→ **The task**
Go to the line holding "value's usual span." in the data below and repeat it exactly, then each line after it up to and including the one holding "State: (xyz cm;". Omit pictures.

::::::

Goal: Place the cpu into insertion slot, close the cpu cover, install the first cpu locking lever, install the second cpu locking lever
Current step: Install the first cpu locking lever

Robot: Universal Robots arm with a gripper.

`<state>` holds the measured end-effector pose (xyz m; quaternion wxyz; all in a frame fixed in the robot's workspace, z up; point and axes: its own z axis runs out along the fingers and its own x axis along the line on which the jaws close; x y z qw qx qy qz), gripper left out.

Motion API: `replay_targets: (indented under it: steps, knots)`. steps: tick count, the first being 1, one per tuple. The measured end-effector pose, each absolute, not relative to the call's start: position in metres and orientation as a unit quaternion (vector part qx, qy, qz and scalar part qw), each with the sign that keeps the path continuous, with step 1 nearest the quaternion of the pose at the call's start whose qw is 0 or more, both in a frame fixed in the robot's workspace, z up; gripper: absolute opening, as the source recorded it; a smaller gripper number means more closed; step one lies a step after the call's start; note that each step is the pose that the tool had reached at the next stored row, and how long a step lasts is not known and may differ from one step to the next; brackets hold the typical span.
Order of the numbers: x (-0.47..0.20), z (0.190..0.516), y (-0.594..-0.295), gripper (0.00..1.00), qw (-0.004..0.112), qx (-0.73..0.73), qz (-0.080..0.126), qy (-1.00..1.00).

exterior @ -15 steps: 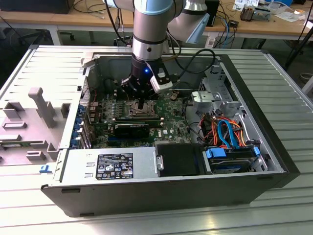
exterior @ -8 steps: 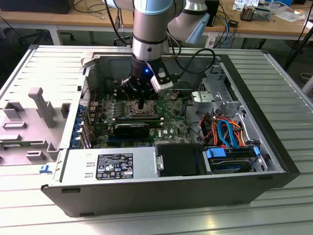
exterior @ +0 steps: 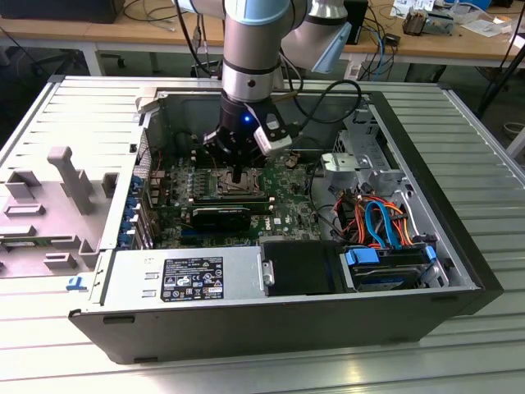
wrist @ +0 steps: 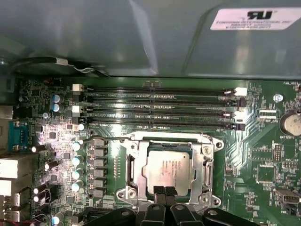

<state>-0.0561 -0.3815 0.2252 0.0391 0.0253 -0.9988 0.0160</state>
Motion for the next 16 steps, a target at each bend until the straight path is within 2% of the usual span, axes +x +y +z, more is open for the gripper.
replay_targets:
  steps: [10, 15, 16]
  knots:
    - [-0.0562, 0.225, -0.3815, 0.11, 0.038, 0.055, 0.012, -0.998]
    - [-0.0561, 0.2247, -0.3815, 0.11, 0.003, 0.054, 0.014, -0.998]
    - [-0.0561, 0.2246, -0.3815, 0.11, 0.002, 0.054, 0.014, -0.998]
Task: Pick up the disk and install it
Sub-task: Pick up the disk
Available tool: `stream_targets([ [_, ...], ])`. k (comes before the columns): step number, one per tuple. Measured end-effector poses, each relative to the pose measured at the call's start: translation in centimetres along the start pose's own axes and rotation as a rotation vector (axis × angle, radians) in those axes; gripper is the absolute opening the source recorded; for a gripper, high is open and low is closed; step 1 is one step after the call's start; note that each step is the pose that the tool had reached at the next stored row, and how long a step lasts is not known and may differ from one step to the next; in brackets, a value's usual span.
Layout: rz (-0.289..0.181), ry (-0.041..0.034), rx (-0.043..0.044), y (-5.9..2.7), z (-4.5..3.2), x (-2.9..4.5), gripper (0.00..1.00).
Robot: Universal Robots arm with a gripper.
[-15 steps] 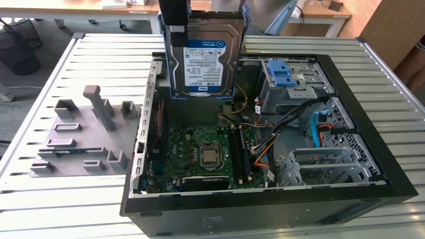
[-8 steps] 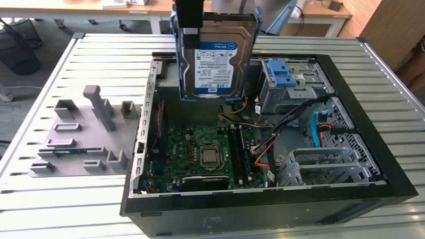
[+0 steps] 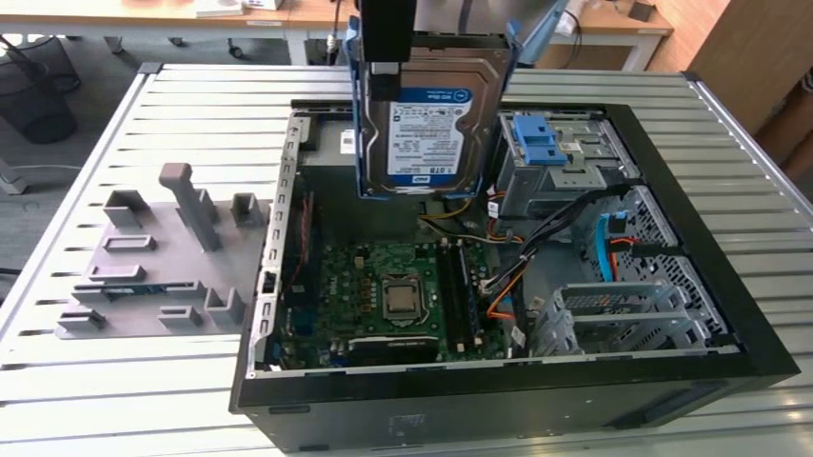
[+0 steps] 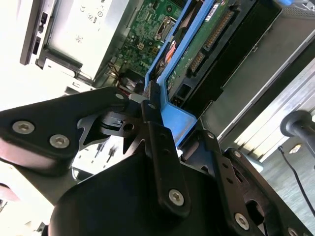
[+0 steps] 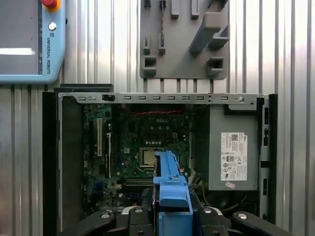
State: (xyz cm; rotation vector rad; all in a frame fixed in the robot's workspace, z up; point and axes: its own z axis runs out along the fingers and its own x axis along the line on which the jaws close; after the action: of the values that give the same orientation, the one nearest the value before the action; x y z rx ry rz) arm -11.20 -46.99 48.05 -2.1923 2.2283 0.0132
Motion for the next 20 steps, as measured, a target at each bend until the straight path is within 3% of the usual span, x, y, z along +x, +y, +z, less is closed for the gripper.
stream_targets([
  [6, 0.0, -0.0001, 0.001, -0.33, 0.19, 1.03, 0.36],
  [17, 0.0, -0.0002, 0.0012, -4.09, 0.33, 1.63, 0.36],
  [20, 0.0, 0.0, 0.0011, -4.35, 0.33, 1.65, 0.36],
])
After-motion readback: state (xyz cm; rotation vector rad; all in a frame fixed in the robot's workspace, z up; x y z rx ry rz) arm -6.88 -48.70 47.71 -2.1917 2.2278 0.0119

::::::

→ **The completed task**
Available tool: `stream_targets([ [_, ...], ])`. k (comes before the columns): step number, one per tuple. Measured end-effector poses, each relative to the pose measured at the call's start: translation in centimetres along the start pose's own axes and rotation as a rotation vector (axis × angle, radians) in those axes; gripper is the absolute opening the source recorded; for a gripper, high is open and low is closed; step 1 is one step after the call's start; note that each step is the pose that the tool had reached at the next stored row, and how long a step lasts is not known and may differ from one step to the next; in brackets, a value's usual span.
Layout: rz (-0.289..0.181), ry (-0.041..0.034), rx (-0.043..0.044), y (-5.9..2.7), z (-4.5..3.2), x (-2.9..4.5), gripper (0.00..1.00).
Robot: Universal Robots arm with a gripper.
[-15 steps] 
[-8 steps] 
[+0 steps] 
[+0 steps] 
[+0 steps] 
State: (xyz cm; rotation vector rad; all in a frame fixed in the robot's workspace, z up; point and axes: its own z axis runs out along the fingers and its own x axis along the line on which the jaws close; after the action: of the values that give the same orientation, the one nearest the value before the action; x y z rx ry rz) arm -11.20 -46.99 48.05 -2.1923 2.2283 0.0132

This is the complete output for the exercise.